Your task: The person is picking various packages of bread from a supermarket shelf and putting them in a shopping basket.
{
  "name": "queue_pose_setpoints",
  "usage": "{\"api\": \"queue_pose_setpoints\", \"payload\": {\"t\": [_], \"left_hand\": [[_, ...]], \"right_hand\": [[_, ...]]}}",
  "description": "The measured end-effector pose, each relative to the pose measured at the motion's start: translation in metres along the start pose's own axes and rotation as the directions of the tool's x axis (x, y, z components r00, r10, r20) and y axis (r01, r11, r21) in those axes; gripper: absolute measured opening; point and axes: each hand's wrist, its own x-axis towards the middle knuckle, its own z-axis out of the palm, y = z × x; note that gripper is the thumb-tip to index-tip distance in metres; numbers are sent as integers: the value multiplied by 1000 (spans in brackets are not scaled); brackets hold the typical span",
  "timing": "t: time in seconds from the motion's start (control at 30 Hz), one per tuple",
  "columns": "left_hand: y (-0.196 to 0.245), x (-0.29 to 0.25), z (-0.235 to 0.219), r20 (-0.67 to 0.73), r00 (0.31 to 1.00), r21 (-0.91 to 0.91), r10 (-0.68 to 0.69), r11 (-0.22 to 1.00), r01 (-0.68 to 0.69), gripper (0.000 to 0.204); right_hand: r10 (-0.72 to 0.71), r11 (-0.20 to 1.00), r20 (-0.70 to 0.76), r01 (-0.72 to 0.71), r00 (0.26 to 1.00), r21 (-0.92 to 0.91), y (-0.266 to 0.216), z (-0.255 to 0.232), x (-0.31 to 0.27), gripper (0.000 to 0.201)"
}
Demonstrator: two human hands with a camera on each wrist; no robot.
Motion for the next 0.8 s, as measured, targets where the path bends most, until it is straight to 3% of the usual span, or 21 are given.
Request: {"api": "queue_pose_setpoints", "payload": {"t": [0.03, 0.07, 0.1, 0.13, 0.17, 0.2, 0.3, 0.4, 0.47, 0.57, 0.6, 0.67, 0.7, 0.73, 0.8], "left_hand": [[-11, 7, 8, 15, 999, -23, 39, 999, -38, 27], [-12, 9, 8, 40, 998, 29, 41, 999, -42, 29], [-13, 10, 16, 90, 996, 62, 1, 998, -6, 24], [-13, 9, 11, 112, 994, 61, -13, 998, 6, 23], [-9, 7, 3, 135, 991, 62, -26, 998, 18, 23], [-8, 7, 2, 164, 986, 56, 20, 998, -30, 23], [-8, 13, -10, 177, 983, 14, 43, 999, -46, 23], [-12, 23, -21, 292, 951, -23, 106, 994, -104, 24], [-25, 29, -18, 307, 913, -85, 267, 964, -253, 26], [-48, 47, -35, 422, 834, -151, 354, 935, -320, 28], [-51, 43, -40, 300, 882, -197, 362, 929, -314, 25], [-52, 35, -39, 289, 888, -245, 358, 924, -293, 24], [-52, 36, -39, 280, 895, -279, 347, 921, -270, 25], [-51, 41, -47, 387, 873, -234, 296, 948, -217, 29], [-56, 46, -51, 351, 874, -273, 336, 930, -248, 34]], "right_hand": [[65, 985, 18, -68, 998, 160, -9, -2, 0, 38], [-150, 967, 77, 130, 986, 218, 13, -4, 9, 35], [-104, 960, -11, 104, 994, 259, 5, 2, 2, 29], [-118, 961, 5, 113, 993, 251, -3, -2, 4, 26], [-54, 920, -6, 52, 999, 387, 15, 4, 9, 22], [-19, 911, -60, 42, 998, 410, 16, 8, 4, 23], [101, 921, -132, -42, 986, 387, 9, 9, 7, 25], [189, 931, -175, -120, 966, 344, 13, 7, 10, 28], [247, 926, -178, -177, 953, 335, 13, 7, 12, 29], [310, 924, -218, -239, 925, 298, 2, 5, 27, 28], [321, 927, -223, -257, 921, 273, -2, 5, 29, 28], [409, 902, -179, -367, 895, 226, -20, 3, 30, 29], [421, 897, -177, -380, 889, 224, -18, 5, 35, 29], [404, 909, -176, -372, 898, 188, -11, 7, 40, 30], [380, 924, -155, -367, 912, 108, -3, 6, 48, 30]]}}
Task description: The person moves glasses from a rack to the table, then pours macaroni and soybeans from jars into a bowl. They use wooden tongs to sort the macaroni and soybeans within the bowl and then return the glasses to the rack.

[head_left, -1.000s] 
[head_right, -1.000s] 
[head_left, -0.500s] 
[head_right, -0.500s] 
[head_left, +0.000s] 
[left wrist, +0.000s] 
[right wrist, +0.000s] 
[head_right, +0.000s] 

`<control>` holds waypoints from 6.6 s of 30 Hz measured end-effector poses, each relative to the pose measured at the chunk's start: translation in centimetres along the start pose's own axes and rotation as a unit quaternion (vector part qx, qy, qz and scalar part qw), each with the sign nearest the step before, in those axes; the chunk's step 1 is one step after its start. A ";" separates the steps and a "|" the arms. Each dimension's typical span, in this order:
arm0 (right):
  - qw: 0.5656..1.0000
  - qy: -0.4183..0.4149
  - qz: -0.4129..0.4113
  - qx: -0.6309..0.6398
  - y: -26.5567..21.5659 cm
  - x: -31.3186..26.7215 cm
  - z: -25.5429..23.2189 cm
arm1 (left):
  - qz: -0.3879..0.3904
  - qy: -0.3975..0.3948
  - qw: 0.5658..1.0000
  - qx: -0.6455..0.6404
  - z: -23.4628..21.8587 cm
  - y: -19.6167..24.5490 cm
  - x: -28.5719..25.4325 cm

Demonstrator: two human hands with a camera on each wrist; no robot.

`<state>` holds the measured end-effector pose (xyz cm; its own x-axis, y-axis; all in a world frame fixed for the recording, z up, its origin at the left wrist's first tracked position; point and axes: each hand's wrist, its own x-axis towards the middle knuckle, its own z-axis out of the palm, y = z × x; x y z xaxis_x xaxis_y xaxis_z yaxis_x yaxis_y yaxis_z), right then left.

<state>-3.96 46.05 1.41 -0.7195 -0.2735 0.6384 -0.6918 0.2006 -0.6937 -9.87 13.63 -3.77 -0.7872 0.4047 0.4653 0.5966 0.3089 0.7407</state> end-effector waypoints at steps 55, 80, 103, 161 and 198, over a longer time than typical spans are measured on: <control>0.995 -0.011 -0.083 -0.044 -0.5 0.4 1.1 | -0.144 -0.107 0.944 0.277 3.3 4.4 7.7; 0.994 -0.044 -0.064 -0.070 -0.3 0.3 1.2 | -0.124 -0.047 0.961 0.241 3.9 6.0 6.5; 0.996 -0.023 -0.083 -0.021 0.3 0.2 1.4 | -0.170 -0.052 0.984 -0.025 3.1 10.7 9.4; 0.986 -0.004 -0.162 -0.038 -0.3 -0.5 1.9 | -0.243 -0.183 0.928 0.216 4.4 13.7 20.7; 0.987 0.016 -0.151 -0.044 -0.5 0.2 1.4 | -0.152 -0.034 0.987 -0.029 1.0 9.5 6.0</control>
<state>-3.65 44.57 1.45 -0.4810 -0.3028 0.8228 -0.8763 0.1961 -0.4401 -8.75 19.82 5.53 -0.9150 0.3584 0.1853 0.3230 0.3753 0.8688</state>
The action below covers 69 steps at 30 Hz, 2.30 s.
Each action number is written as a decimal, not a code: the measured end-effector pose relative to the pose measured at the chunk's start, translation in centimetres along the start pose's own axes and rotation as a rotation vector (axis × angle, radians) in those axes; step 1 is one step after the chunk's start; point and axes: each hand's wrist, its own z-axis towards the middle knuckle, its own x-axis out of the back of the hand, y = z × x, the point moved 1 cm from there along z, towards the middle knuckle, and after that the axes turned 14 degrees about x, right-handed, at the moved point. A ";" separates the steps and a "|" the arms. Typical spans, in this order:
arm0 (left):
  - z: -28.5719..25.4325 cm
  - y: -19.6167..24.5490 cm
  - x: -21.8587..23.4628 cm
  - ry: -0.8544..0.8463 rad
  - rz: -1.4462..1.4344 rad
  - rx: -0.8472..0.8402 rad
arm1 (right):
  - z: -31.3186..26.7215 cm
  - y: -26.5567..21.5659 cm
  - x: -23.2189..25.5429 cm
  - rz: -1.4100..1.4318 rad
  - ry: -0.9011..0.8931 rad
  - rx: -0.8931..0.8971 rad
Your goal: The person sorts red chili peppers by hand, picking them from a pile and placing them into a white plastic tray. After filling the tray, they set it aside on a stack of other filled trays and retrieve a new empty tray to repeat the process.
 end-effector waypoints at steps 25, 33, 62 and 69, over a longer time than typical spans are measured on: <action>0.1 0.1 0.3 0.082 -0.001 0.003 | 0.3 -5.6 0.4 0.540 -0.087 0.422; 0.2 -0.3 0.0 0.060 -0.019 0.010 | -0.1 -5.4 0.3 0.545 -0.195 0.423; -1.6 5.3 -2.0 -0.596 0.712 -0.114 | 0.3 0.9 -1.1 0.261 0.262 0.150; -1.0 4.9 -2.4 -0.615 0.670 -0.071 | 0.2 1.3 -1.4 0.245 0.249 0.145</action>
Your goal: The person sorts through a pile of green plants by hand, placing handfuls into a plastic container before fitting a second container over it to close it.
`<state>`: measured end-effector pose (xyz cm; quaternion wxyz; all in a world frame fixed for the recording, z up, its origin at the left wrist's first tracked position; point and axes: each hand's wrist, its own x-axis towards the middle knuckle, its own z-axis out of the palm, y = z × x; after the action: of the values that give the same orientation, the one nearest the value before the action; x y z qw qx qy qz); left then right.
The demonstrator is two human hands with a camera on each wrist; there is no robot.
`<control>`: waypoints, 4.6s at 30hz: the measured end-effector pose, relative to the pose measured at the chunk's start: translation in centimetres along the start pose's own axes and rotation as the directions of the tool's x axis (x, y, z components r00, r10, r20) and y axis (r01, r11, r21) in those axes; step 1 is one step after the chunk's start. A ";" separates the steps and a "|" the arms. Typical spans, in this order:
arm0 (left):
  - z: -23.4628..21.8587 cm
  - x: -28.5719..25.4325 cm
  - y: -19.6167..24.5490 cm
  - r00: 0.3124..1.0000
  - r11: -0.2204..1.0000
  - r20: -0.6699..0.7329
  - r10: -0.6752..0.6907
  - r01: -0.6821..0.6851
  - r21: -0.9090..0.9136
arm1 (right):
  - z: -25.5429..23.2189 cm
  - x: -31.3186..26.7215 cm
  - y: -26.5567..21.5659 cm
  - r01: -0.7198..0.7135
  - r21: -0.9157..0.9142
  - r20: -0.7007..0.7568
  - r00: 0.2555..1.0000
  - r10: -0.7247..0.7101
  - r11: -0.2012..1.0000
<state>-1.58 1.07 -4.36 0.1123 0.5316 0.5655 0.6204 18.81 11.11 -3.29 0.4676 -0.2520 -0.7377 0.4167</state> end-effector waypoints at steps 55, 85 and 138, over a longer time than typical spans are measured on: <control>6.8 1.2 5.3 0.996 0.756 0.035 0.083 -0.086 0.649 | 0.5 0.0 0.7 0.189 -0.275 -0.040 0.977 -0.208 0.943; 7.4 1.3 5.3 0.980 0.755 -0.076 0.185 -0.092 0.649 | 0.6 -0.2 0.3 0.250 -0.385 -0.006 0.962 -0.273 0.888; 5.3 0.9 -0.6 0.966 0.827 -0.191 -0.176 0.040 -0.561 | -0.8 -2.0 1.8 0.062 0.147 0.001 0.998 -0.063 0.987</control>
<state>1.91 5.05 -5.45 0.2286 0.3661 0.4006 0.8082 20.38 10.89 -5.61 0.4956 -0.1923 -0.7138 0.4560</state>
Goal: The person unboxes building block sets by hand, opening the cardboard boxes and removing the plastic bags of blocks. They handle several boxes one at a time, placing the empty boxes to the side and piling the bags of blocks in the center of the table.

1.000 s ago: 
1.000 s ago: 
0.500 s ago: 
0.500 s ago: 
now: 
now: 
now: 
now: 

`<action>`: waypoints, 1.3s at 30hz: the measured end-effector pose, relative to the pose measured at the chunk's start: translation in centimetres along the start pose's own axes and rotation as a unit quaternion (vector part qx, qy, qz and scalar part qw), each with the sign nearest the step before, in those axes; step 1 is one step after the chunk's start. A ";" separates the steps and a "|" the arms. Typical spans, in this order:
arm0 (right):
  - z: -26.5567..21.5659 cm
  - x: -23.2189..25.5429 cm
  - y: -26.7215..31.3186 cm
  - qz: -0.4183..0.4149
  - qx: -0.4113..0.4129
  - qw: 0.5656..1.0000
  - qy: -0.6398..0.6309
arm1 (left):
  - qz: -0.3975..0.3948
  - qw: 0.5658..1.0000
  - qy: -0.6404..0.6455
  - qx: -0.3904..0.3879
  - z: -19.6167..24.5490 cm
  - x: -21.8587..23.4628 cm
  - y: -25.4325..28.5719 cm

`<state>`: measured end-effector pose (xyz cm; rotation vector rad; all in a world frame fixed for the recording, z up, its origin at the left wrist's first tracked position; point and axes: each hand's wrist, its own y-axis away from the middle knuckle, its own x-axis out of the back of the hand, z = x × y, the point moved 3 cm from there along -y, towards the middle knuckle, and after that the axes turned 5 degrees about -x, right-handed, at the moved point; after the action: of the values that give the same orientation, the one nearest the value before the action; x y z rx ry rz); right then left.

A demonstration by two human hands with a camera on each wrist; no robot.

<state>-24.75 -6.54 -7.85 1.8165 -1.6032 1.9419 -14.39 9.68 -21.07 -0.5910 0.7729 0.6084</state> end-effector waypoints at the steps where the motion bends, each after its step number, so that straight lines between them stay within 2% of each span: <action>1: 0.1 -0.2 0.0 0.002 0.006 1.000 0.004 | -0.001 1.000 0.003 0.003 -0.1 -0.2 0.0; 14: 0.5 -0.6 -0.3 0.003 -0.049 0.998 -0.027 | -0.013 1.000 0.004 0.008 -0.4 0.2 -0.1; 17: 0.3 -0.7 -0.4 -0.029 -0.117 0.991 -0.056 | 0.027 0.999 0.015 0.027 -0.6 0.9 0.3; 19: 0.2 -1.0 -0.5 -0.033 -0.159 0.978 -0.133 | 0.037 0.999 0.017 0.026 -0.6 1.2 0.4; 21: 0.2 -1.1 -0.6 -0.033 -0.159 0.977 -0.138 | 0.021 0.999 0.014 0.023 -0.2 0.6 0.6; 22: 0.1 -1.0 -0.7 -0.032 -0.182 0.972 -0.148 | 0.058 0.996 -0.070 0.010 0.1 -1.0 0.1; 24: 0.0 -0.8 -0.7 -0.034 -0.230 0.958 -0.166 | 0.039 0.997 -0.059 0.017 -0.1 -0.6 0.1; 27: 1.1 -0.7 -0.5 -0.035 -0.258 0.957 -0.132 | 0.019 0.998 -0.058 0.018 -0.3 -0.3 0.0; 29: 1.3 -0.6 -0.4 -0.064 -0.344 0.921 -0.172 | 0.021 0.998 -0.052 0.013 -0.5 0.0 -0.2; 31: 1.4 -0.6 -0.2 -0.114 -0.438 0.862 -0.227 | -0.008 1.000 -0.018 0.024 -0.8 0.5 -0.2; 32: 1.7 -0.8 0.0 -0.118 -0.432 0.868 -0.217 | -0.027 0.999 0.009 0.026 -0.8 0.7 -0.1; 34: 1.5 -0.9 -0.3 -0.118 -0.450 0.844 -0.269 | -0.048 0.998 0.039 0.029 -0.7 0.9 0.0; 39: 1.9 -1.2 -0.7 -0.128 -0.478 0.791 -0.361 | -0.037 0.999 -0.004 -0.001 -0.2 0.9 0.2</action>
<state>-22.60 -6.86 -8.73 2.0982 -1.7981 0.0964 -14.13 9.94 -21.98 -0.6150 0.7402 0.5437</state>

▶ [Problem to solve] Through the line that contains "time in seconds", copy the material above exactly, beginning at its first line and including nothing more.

▶ [Solution to this exercise]
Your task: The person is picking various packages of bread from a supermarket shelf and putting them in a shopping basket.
{
  "name": "queue_pose_setpoints",
  "usage": "{\"api\": \"queue_pose_setpoints\", \"payload\": {\"t\": [_], \"left_hand\": [[_, ...]], \"right_hand\": [[_, ...]]}}",
  "description": "The measured end-effector pose, each relative to the pose measured at the motion's start: translation in metres along the start pose's own axes and rotation as the directions of the tool's x axis (x, y, z components r00, r10, r20) and y axis (r01, r11, r21) in those axes; gripper: absolute measured opening; point and axes: each hand's wrist, its own x-axis towards the middle knuckle, its own z-axis out of the palm, y = z × x; note that gripper is the thumb-tip to index-tip distance in metres; numbers are sent as integers: the value multiplied by 1000 (spans in brackets are not scaled); brackets hold the typical span",
  "timing": "t: time in seconds from the motion's start (control at 30 Hz), one per tuple",

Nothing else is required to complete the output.